1. ABSTRACT
The packing of eukaryotic genomes into chromatin plays a fundamental role in controlling
DNA accessibility, important for different processes such as transcription, DNA replication
and repair. Faithful transcriptional control in eukaryotic cells relies on the precise interplay
between regulatory elements in the DNA, nucleosomes and transcription factors (TFs). The
aim of this study was to analyze: 1) the nucleosome organization and chromatin accessibility
at regulatory elements in differentiated cell types (notably murine macrophages) and 2) the
role of the macrophage master regulator Pu.1, ATP-chromatin remodelers and H2A.Z
histone variant in regulating chromatin accessibility. We generated high-resolution genome-
wide nucleosome maps (by Micrococcal Nuclease digestion) centered on TSS-distal Pu.1
binding sites. We found regularly spaced nucleosome arrays with a nucleosome-depleted
region centered on Pu.1 binding peaks. On the contrary, high nucleosome occupancy
overlapping regions bound by Pu.1 in macrophages was detected in cells depleted of, or not
expressing Pu.1 or in invitro-reconstituted chromatin. Our findings suggest that Pu.1 actively
maintains nucleosome depletion at regulatory regions. We then focused on the role of
chromatin remodelers highly expressed in macrophages in regulating nucleosome
landscape. In particular, we found that Brg1 strongly co-localizes with Pu.1 at macrophage
regulatory regions, suggesting its active role in organizing chromatin accessibility at
regulatory elements.
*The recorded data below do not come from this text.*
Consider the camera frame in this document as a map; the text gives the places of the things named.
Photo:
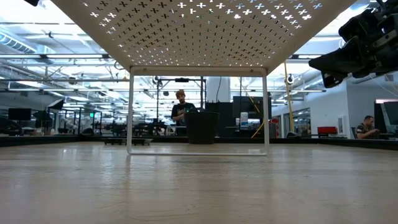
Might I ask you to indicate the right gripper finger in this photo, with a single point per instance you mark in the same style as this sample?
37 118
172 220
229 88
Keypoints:
362 28
339 63

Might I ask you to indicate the black computer monitor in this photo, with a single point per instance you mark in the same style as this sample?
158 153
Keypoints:
19 114
392 110

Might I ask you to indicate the red storage box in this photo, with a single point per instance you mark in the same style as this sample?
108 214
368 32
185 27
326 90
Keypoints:
327 130

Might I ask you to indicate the person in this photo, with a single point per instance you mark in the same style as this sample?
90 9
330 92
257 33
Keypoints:
180 112
367 129

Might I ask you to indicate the black cabinet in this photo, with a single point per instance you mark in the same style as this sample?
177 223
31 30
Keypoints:
224 118

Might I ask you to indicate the white perforated metal shelf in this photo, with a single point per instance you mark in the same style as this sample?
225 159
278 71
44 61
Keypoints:
199 37

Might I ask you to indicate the black aluminium table frame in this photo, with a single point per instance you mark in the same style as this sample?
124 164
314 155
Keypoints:
46 140

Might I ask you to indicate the black background rig frame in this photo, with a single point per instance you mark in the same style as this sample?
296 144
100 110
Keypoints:
202 93

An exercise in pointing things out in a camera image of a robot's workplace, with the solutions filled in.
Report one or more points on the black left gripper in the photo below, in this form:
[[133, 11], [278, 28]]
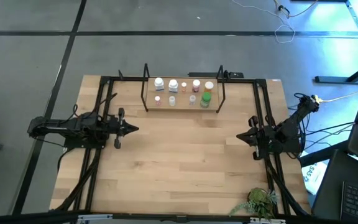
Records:
[[113, 127]]

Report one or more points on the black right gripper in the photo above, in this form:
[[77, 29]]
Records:
[[264, 140]]

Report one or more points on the translucent white plastic bottle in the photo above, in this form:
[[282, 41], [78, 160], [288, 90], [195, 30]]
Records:
[[172, 100]]

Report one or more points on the white melatonin bottle blue label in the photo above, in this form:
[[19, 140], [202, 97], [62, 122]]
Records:
[[173, 84], [158, 83]]

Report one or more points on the green caffeine bottle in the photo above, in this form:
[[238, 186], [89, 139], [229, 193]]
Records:
[[206, 98]]

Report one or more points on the clear plastic bottle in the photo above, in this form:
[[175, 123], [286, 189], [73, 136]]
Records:
[[192, 99]]

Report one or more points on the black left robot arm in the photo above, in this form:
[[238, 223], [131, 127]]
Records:
[[57, 127]]

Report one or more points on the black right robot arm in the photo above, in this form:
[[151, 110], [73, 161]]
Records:
[[300, 115]]

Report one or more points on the wooden shelf black metal legs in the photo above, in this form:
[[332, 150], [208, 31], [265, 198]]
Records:
[[180, 106]]

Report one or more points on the green potted plant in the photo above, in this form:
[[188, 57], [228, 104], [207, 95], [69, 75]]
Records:
[[257, 196]]

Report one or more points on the orange bottle white cap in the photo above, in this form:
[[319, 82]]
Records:
[[209, 85]]

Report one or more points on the black desk leg bar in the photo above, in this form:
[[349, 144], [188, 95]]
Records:
[[322, 155]]

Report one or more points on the white printed paper sheet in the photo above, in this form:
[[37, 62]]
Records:
[[314, 177]]

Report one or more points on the black side desk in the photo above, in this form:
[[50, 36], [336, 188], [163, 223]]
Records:
[[331, 186]]

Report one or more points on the black floor stand base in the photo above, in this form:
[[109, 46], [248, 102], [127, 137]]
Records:
[[331, 79]]

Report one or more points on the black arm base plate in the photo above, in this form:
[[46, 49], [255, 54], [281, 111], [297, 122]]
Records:
[[295, 148], [73, 144]]

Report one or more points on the black aluminium rail frame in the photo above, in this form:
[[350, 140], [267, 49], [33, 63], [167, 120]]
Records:
[[129, 79]]

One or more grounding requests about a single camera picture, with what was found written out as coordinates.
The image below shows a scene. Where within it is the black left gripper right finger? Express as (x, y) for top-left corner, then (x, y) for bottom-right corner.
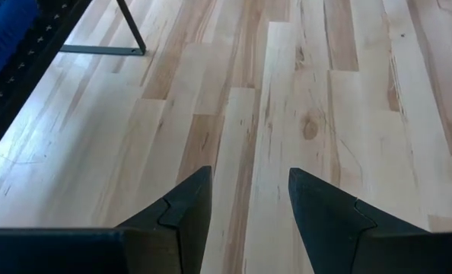
(288, 167), (452, 274)

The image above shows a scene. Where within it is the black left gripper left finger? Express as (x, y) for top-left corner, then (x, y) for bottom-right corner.
(0, 165), (214, 274)

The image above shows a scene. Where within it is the blue plastic basket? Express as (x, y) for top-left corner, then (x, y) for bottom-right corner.
(0, 0), (40, 81)

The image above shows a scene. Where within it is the black perforated metal riser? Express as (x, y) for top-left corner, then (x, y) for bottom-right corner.
(0, 0), (148, 165)

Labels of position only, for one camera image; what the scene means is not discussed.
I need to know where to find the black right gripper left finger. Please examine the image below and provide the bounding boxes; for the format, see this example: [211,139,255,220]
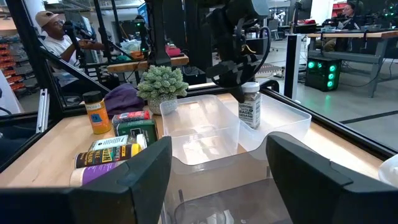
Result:
[0,136,173,224]

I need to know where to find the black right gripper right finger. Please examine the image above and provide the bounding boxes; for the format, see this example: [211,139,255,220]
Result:
[266,131,398,224]

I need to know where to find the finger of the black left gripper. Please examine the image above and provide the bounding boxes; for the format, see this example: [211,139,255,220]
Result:
[228,83,246,104]

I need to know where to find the purple label spice bottle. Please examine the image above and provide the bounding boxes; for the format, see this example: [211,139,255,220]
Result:
[68,161,126,187]

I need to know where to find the black yellow label spice bottle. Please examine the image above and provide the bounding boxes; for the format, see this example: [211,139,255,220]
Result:
[74,143,143,169]

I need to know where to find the orange spice bottle black lid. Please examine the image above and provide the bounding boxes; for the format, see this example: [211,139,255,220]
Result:
[82,90,112,135]

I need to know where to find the patterned spice tin red lid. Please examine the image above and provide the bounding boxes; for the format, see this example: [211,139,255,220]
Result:
[114,119,159,146]
[111,110,151,127]

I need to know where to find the clear plastic bin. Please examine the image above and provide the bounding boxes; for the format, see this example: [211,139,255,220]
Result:
[159,94,312,166]

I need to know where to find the white upright panel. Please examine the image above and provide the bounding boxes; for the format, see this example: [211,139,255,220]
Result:
[284,34,303,100]

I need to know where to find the faux green plant in pot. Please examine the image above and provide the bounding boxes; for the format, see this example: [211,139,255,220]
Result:
[136,65,189,116]

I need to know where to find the computer tower green lights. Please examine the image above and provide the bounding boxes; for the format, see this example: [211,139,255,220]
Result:
[305,57,341,92]

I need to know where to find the grey translucent plastic bin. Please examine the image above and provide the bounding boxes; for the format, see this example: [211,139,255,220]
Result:
[161,146,293,224]

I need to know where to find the wooden workbench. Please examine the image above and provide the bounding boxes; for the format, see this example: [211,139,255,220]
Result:
[107,54,190,74]

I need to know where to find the aluminium extrusion profile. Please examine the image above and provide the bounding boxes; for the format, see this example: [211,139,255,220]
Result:
[35,88,50,134]

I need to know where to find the purple cloth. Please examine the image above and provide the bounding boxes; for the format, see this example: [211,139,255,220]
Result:
[103,83,146,118]

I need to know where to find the wooden desk grey legs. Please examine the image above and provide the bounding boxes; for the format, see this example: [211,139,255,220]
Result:
[307,29,398,99]

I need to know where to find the person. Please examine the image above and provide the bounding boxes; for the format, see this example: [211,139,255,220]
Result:
[35,11,105,68]
[323,1,363,31]

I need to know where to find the red storage bins rack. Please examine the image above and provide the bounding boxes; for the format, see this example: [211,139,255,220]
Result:
[0,43,24,91]

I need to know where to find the white plastic bin with handles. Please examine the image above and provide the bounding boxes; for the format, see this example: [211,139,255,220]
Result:
[378,154,398,187]
We then investigated the genomic localization of histone variant H2A.Z.
We found that it is highly associated with regulatory regions and Pu.1-bound sites in
macrophages and its binding to macrophage genomic regions is affected by inflammatory
stimulus. Finally we generated genome-wide DNase-seq, FAIRE-seq and ATAC-seq maps
to study DNA accessibility and its changes after inflammatory stimulus.